You can now set column limits on the board layout to help you limit your work in progress as well as promote focus on the items that really matter. Column limits are based off of the number of items in a column, and are unique to each board view.

To configure a limit, set the value from the column's ... menu. If you exceed the limit, the value will be highlighted in red.

As always, we'd love to hear from you! Let us know your feedback in our community discussion.

Updated menu to move board items

Following our support for bulk updates and keyboard shortcuts, we've made it even easier to move the items on your boards. Select the item ... menu to move an item to the top or bottom of a column, or to a different column altogether.

➕ Add tasklist button

a picture of the same issue in projects and in issues which shows the new add tasklist button on the bottom left of the issue description

You may have noticed a new button has appeared on issues and the projects side-panel! You can now easily add tasklists to your issues without ever having to enter your issue's Markdown.

📁 Drag and drop improvements in table layout

Items can be dragged into collapsed groups in the table layout. Items can also be dragged and dropped across groups when sorting is enabled.

🏗️ Export project view as a CSV file

You can now download a view by selecting the view menu and clicking Download CSV.

Screenshot 2023-06-15 at 2 42 26 PM

👀 Upcoming change to insights

Historical charts will no longer support group by values. We will be phasing historical charts out over the next couple of months and no new accounts will be added to the existing support.

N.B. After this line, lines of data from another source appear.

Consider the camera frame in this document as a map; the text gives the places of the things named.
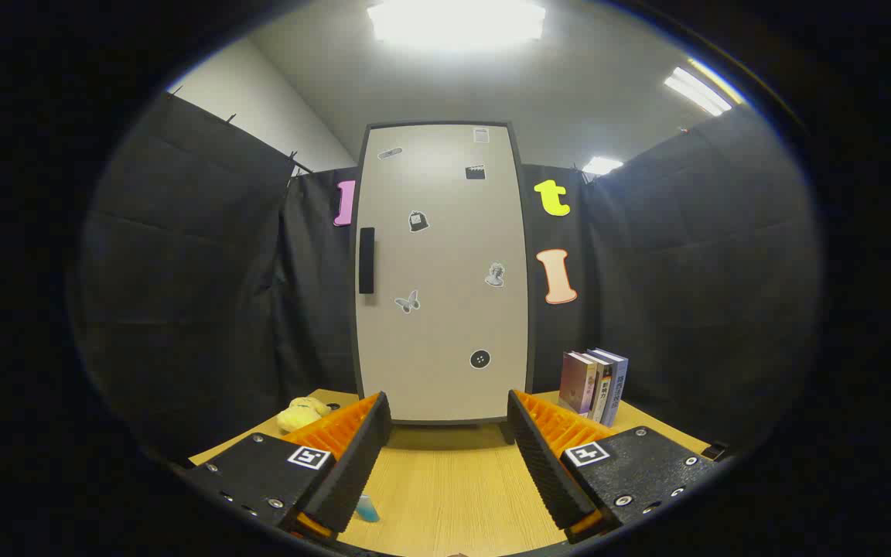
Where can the small black object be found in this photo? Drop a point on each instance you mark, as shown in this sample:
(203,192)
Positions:
(716,451)

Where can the large ceiling light panel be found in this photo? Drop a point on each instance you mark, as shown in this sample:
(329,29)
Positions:
(457,22)

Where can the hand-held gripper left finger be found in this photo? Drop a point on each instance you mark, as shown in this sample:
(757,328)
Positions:
(353,472)

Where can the small ceiling light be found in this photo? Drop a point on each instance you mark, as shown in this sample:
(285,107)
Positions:
(602,165)

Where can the white spine book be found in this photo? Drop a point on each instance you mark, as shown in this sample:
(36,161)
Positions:
(604,391)

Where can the maroon cover book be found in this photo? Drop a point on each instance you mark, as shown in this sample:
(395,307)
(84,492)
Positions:
(575,383)

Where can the dark grey cabinet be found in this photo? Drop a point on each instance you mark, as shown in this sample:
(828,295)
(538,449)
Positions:
(523,155)

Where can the long ceiling light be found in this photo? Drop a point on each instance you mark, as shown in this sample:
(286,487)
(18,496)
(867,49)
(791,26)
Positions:
(697,91)

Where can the blue grey cover book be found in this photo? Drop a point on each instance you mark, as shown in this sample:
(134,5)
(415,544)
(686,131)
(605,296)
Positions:
(617,387)

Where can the yellow plush toy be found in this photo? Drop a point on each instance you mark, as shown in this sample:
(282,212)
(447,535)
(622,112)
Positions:
(300,415)

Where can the black backdrop cloth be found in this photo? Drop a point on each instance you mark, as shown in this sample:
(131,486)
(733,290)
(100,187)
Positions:
(198,271)

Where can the white and blue tube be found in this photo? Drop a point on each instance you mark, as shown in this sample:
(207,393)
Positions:
(368,509)

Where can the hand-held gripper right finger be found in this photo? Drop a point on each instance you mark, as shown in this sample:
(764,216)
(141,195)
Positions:
(542,472)

Bug fixes and improvements

  • Fixed a permissions bug when reordering fields within a group
  • Single select edit option modal updates preview label text
  • Updated icon color of Make a copy icon
  • Fixed visual bug on Delete project and Issue transfer modals
  • Can now delete a project if there is an emoji in the name
  • Issue title created using the Add item bar now populates in the issue create modal
  • Added keyboard shortcuts for metadata edits (improvements to this coming soon!)
  • Tasklists now throw an error (instead of silently failing) when formatting is incorrect
  • Fixed a bug where tasklist name changes were not being persisted
  • Fixed a regression where tasklists did not show the preview title when adding issues
  • Fixed a regression in the tasklist omnibar which broke the autocomplete functionality
  • Fixed a bug preventing users from selecting multiple rows in the table
  • Fixed a bug where users couldn't copy assignees table cells

See how to use GitHub for project planning with GitHub Issues, check out what's on the roadmap, and learn more in the docs.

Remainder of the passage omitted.